Esta ha sido una semana impactante. El tema político avanza arrollador, con intenciones de tapar todas las desnudeces de nuestra difícil vida diaria. Y se presentan esas situaciones, tan ajenas a la vieja práctica política, en que hay que decidir entre diferentes candidatos de un mismo partido.
¿Cuahtémoc o Porfirio? He ahí un dilema impactante que resolvería con medio voto para cada uno. Claro está que no me toca jugar en ese juego en que la democracia obliga a aprenderla y a saber tomar decisiones. Nada fácil.
Pero han pasado otras cosas. Unas públicas, intolerables. Otras privadas, que dejan una grata huella.
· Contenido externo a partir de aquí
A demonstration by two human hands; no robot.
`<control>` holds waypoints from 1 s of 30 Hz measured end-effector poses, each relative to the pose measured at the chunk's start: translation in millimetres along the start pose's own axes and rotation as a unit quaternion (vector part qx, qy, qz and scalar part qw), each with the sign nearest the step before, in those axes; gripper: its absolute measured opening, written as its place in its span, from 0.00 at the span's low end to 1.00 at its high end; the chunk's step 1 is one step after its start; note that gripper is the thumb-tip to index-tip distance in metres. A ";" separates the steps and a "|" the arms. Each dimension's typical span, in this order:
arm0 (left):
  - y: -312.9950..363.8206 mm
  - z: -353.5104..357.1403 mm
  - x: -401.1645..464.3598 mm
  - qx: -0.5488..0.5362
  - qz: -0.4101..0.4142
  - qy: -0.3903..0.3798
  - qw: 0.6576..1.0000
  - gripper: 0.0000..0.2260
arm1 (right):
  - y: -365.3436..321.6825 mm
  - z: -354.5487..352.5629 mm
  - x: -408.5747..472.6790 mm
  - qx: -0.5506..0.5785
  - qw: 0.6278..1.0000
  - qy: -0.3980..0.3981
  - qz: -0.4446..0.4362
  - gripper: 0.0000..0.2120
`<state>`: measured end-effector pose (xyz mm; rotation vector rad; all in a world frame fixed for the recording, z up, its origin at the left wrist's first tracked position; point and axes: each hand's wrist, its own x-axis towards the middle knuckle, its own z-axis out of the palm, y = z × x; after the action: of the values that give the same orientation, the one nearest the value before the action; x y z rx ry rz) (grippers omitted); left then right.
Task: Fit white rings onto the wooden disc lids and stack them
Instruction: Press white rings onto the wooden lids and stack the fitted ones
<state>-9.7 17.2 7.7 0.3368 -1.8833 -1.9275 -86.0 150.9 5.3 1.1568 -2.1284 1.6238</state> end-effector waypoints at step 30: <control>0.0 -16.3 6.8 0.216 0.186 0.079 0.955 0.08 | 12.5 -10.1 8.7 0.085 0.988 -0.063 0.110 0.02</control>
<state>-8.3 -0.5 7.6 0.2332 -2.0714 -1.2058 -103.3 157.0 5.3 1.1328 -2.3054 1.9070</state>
No hay derecho a que a un abogado de tan merecido prestigio como Juan Velázquez, se le haga esa faena de grabar en video un acto iluminado por el secreto profesional. No digo nada de la publicación oportuna de Reforma, que sigue teniendo éxitos notables. ¡Felicitaciones! Es su derecho publicar algo de tanta importancia. Pero eso de engañar, grabando, a quien entabla una conversación, como tantas sostenemos los abogados para buscar perfiles de un arreglo, es una auténtica canallada. Quien lo hizo y pasó la copia a los medios de comunicación merece todos los calificativos alvaradeños, reforzados con una injuria siciliana.
Afortunadamente no generarán para Juan más que una incomodidad terrible por saberse engañado. A cualquiera nos habría podido pasar o nos habrá pasado sin saberlo. El coraje es inaudito pero ahí muere. Sin embargo, quien engañó como el tramposo de Nixon en los tiempos de Watergate, merece ser expulsado de toda relación humana. Es indispensable, por cierto, que se determine que ese tipo de pruebas, logradas con sorpresa criminal, no tiene valor alguno.
A cambio de esa vergüenza nacional he vivido dos experiencias notables.
En noviembre escribí aquí en La Jornada, en ocasión del IX Encuentro Iberoamericano de Derecho del Trabajo que celebramos en Tlaxcala bajo el patrocinio generoso del gobernador José Antonio Alvarez Lima, que el anterior --organizado por la Universidad Autónoma de Zacatecas-- no había contado con el apoyo del gobernador Arturo Romo. Eso también lo dije allí, en la hermosa capital zacatecana en noviembre de 1995, en la inauguración del VIII Encuentro.
Y Arturo, ausente de la inauguración, contestó enseguida y no precisamente con elogios. La prensa local tuvo razones para divertirse.
Entre nosotros había, desde tiempo atrás, mucho afecto y poco trato. Y yo dí por muerta una amistad que me era grata, sin faltarme un cierto sentimiento de culpa. Pero hace unos días recibí una carta de Arturo Romo, cordial, afectuosa, en la que haciendo referencia a mi artículo en La Jornada, me acompañaba copia de la constancia de la aportación gubernamental a aquél evento. No es que fuera mucho, supongo. Pero lo valioso fue la actitud de Arturo, olvidando rencores y demostrando que es un hombre cabal. Lo busqué, hablé con él y le dije también por escrito que me emocionaba su actitud. He recuperado a un amigo.
Esta misma semana he vivido otra experiencia parecida, con sus pequeños perfiles de misterio. En la última Jornada laboral dije que no había derecho a que se hicieran críticas al proyecto de LFT que preparamos sustancialmente (pero no exclusivamente) Carlos de Buen y yo para el PAN, si no se había leído.
Mencioné como protagonista de esas hazañas, entre otros, a Max Ortega. Esperaba, como es natural, su reacción. Pero no esperaba su modo de reaccionar. Hoy recibí un sobre con un libro escrito por Max: Volver al sur. Sin carta adjunta ni dedicatoria alguna. Un breve y hermoso libro poético que habría querido saber escribir.
Tal vez la clave está en una línea, escueta, que cubre la desnudez de una página. ``Chiapas: El silencio es el corazón del sonido''.
Engaños. Maldades desde el centro de todo. Un desprecio intolerable a la profesión de abogado que tan cabalmente ejerce Juan Velázquez. Democracia que empieza. Y manos que ofrecen en un conflicto, con palabras o en silencio, amistad. ¿Tendremos derecho, acaso, a la esperanza?